Artificial intelligence will change MS care within the next 10 years: No

In this short manuscript, we argue why artificial intelligence (AI) will not change multiple sclerosis (MS) care and definitely not within the next 10 years. We specifically wonder how AI would enable something that human intelligence cannot achieve. Without going into a rhetorical discussion about what ‘intelligence’ actually is, current approaches of AI would rather refer to automated intelligence. Current AI has shown promise at (quickly) automating what human experts can do, for example, sifting through enormous amounts of data, but it has not yet been able to generate novel insights itself. At best, it might extract some insights from a large data set when experts have provided accurate labels. Those insights emerge then from the underlying human-curated data rather than from the power of a specific AI algorithm. As such, similar insights could have been obtained using more traditional methods such as machine-learning (available for over 30 years) or statistics.

Let us take a detailed look at what is needed for a hyped use-case of AI: extraction of novel biomarkers for improved prognosis. Very similar challenges arise in other use-cases of AI, from personalised medicine to drug discovery. A specific AI algorithm is trained on a specific data set with specific labels in such a way that it can reproduce the learned behaviour on unseen data. However, predicting labels with AI for unseen data will be close to expert labels only when properties of training and unseen data are similar. This leads to the key challenge: on which data to train the algorithm.

How large should the data set be?

In a practical study, Marek et al. demonstrated that a reliable estimation of a basic correlation coefficient requires thousands of magnetic resonance (MR) images in order to report non-inflated estimates of effect sizes ¹ and one can expect that more complex algorithms would require even larger data sizes. In general, AI experts have not been able to derive theoretical guarantees on data set size. Even without knowing the needed size, collecting a sufficiently large data set requires that different laboratories across different countries agree on the ‘ideal’ set of features (or modalities), which should be collected in a consistent way. Collecting data from multiple centres induces potential data mismatches with respect to patient populations, therapy (history) and sensor manufacturers.

How do we collect such a data set?

Moreover, the data set should be consistent, and follow-up routines cannot be changed during data collection. This is a major hurdle in a rapidly changing clinical context with new drugs/therapies/regulations regularly being introduced. ² In a different clinical context, Chen et al. observed that a small but recent training sample (1 month, 1800 patients) outperformed a larger (12 months, >10,000 patients) sample and estimated clinical data half-life in the specific context of emergency admissions to be about 4 months. ³ A continuously learning system, which constantly updates and provides updated predictions, is no solution, as such a system cannot be continuously tested in clinical trials (see below).

How can we ensure GDPR compliance?

Collecting and analysing personal data also raises ethical concerns. Current General Data Protection Regulation (GDPR) regulations strictly regulate and complicate sharing of large data sets in order to protect each individual’s privacy. While this may potentially be addressed through the concept of federated learning, major hurdles in communication overhead and security issues (see, for example, Mammen’s study ⁴ ) have to be addressed.

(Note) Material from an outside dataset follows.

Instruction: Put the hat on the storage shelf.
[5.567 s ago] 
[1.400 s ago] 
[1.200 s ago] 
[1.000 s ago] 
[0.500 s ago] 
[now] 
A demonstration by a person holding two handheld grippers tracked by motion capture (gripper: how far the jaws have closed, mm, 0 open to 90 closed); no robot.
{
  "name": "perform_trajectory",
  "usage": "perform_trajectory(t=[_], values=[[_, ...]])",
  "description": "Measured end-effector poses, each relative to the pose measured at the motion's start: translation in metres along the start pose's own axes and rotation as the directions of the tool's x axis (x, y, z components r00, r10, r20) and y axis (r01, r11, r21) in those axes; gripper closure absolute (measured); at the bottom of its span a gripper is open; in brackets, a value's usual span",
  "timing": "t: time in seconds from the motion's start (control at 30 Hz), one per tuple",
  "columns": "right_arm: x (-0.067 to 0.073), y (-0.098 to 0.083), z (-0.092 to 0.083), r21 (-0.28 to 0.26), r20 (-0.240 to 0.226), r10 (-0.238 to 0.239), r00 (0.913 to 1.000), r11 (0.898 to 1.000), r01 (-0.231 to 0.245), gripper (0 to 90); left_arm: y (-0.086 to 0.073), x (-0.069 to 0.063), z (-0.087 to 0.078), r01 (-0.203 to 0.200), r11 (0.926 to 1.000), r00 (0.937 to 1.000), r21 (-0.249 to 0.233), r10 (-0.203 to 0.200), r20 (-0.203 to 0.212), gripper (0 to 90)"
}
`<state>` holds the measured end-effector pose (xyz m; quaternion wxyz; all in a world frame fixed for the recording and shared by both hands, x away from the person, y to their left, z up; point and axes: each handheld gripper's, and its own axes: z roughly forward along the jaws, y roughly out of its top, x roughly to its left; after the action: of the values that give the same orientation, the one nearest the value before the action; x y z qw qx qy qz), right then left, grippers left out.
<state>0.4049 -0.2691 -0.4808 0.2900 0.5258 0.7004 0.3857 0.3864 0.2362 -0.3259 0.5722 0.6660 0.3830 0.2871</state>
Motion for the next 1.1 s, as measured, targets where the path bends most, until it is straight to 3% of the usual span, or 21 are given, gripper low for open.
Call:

How can we ensure generalisability?

If we assume we have trained an AI algorithm on a large, high-quality, unbiased data set which provides a prediction on disease evolution, the key question is generalisation performance: will the algorithm predict accurate labels (i.e. prognosis of the patient) on unseen data? While good practice in AI assesses this by splitting data in training, validation and test set, one does not know the properties of the unseen data. Moreover, researchers often train multiple models on an existing data set and report the best-performing one on the test set, leading to overly optimistic results. Similarly, data leakage, that is, properties from the test set leaking into the training data, can be subtle and fuel a new reproducibility crisis in science. ⁵

How could we validate AI?

If we expect AI to reveal new insights in disease prognosis, careful validation to the standards for novel treatments/care is needed. So, a proper randomised clinical trial would need to be implemented in which a head-to-head comparison is made between treatment recommendations of the AI algorithm and treatment recommendations by the neurologist. By design, such a trial would require a sufficiently long follow-up time (e.g. 5 years) to be able to prove/disprove long-term potential.

Would you trust a black-box?

Finally, while highly unlikely, assume a fully automated AI system would claim to predict prognosis accurately. Would patients/caregivers follow the recommendation of a black-box AI system? The often-claimed key to trust the system is the ability to explain what patient-specific factors contributed to a certain decision. Unfortunately, this typically assumes a simpler model and thus a reduced accuracy. Novel methods, such as intrinsically explainable methods (see e.g. interpretable boosting models) ⁶ are being developed but still in their infancy and not ready to be deployed in an actual clinical environment.

Conclusion: data is key

While we have highlighted the reasons why we think AI will not change MS care in the next 10 years, we also want to stress that novel multimodal biomarkers can be uncovered in high-quality data sets that do not require thousands of patients. Several recent papers highlight the importance of these smaller, high-quality and more dynamic data sets.^1,3,7 This again confirms the critical innovation is in how and which data we can collect and much less in which AI model we will use to mine the data.